Blanton simply outpitched and overshadowed the 19-year-old right-hander.
Blanton threw eight sharp innings of two-hit ball, leading the Oakland Athletics to a 5-0 win Friday night that snapped the Mariners’ three-game winning streak.
While Hernandez pitched like an inconsistent teenager making his 13th major league start, Blanton (1-0) was outstanding. He allowed only a groundball single by Jeremy Reed in the third and an infield hit by Raul Ibanez in the fourth. The right-hander struck out six, walked one and did not allow a runner to reach second.
“It’s one of those where the other pitcher is getting a lot of attention, but I’m not facing him. I’m pitching against their lineup,” Blanton said. “He doesn’t have anything to do with the way I approach the game.”
Blanton retired 10 straight batters during one stretch, but wasn’t allowed to go for the complete game despite throwing only 98 pitches. Justin Duchscherer struck out two in a hitless ninth to finish the shutout.
“That’s about as good a stuff as he’s had, the total package,” Oakland manager Ken Macha said. “The curveball was excellent, the slider had good depth on it, the changeup was excellent. He threw a lot of strikes.”
Meanwhile, Hernandez (0-1) struggled for stretches on the eve of his 20th birthday, and yet was barely hittable. He allowed one run and two hits in five innings, but walked four and threw 100 pitches.
“I didn’t have control of any of my pitches,” he said through a translator. “I was trying to gain control and when I finally did I was able to do a little better, but not much.”
Oakland managed just five hits but took advantage of 11 walks, six by Mateo. The A’s didn’t need much offense thanks to Blanton’s performance.
“We were fortunate to get the two hits we got,” Seattle manager Mike Hargrove said.
The A’s were extremely patient at the plate against Hernandez, and his pitch count grew quickly. He threw 25 pitches in the first inning and was at 50 after three. Nick Swisher was the only batter to swing at the first pitch in both plate appearances against Hernandez.

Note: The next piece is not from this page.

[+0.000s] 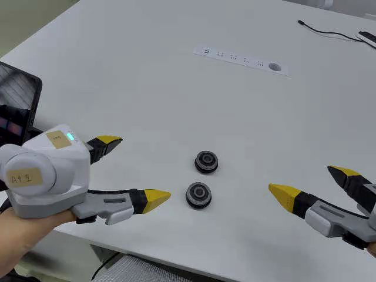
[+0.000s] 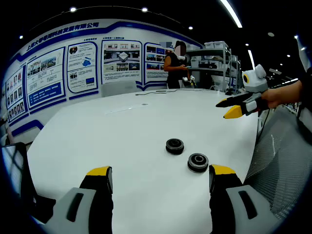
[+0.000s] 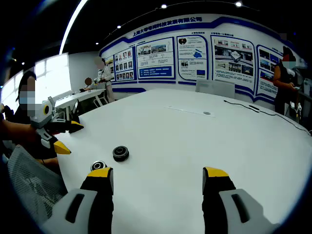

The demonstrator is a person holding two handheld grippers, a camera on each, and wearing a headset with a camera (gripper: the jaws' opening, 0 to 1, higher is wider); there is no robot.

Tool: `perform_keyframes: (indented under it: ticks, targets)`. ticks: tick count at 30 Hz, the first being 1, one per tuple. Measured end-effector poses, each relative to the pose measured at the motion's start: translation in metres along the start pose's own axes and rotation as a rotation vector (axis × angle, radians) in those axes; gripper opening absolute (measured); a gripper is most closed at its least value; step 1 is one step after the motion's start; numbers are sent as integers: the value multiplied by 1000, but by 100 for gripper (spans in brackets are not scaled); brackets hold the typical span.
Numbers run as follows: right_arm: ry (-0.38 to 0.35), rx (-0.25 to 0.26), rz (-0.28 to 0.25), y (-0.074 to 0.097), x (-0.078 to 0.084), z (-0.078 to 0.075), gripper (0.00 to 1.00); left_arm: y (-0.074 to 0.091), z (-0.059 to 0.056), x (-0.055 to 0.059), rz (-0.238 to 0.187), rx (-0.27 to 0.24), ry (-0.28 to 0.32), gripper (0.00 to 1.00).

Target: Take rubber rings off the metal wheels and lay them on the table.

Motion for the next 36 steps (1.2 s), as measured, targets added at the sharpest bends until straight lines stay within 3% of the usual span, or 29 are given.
perform_keyframes:
  ticks: [8,15,36]
  targets:
    - [-22,0,11,0,8,-1,76,1,1,-1,3,3,-5,83]
    - [-20,-22,-5,-4,3,3,75,3,4,-1,6,0,-6,82]
    - [26,-93,24,-11,1,15,75,12,13,3,21,-5,-12,82]
Point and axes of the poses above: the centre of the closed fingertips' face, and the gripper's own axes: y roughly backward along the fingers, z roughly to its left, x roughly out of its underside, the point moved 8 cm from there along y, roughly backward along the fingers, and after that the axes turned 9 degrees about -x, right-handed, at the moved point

“Obviously, we know he’s got electric stuff. We wanted to work him and get his pitch count up, and we were successful at that,” Kotsay said.
The right-hander was pitching in a game for the first time since March 23, skipping his last spring training start to rest some shin splints. At times, he flashed the talent that has many proclaiming him as the best young arm in baseball, but the layoff was noticeable to Hernandez and his manager.

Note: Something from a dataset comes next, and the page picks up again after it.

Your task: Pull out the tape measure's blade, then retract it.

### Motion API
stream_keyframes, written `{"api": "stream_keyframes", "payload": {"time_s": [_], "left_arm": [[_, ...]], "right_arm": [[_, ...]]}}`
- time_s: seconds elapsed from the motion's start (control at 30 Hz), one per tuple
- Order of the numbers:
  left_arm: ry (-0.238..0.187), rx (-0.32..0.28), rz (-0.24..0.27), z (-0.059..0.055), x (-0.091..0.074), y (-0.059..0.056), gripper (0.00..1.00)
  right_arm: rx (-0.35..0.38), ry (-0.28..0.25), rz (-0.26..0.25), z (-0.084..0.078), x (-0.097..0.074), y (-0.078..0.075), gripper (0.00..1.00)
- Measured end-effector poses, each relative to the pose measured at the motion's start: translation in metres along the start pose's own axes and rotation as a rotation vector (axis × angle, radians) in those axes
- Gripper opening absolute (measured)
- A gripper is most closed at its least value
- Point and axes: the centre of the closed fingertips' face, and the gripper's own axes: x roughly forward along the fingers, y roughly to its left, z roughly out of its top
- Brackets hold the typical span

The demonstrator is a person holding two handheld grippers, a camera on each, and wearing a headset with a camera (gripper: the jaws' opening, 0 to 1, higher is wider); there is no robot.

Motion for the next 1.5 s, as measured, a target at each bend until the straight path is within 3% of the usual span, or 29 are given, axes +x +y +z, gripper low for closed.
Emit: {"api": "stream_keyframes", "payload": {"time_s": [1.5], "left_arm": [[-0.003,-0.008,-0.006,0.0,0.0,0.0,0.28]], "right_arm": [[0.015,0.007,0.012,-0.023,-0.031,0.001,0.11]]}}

“I think we saw the result of not pitching in a game,” Hargrove said. “Even at that, they only got two hits off him. But he was behind a lot of hitters and threw a lot of pitches.”
Hernandez again showed resolve in the fifth as his pitch count inched toward the century mark. After Kotsay’s double, he hit Mark Ellis with a 1-2 fastball, but rebounded to strike out Chavez looking on three pitches, the last his 100th of the game.
Hernandez threw 56 strikes and reached 96 mph on the stadium’s radar gun. He gave up one run and two hits in five innings, striking out four and walking four.
“I did everything I could,” he said. “It was a battle.”
Mateo replaced Hernandez in the sixth and walked the bases loaded with two outs. Swisher then lined a shot off the wall in center. Thomas scored, but Bradley stopped and went back to third, appearing to have missed the base.
Reed quickly relayed the ball from center to Willie Bloomquist, who threw home. Catcher Kenji Johjima threw to Adrian Beltre at third, who tagged Bradley halfway between third and home to end the inning.
Seattle got a scare in the eighth when Beltre was hit on the right wrist sliding into second as Scutaro attempted to turn a double play. X-rays on Beltre’s wrist were negative.
Macha plans to play SS Bobby Crosby on Saturday. Crosby hasn’t played since opening day after injuring the index finger on his left hand. … Hernandez was the only teenager to make an opening day roster. … Beltre was 0-for-2 with a walk on his 27th birthday.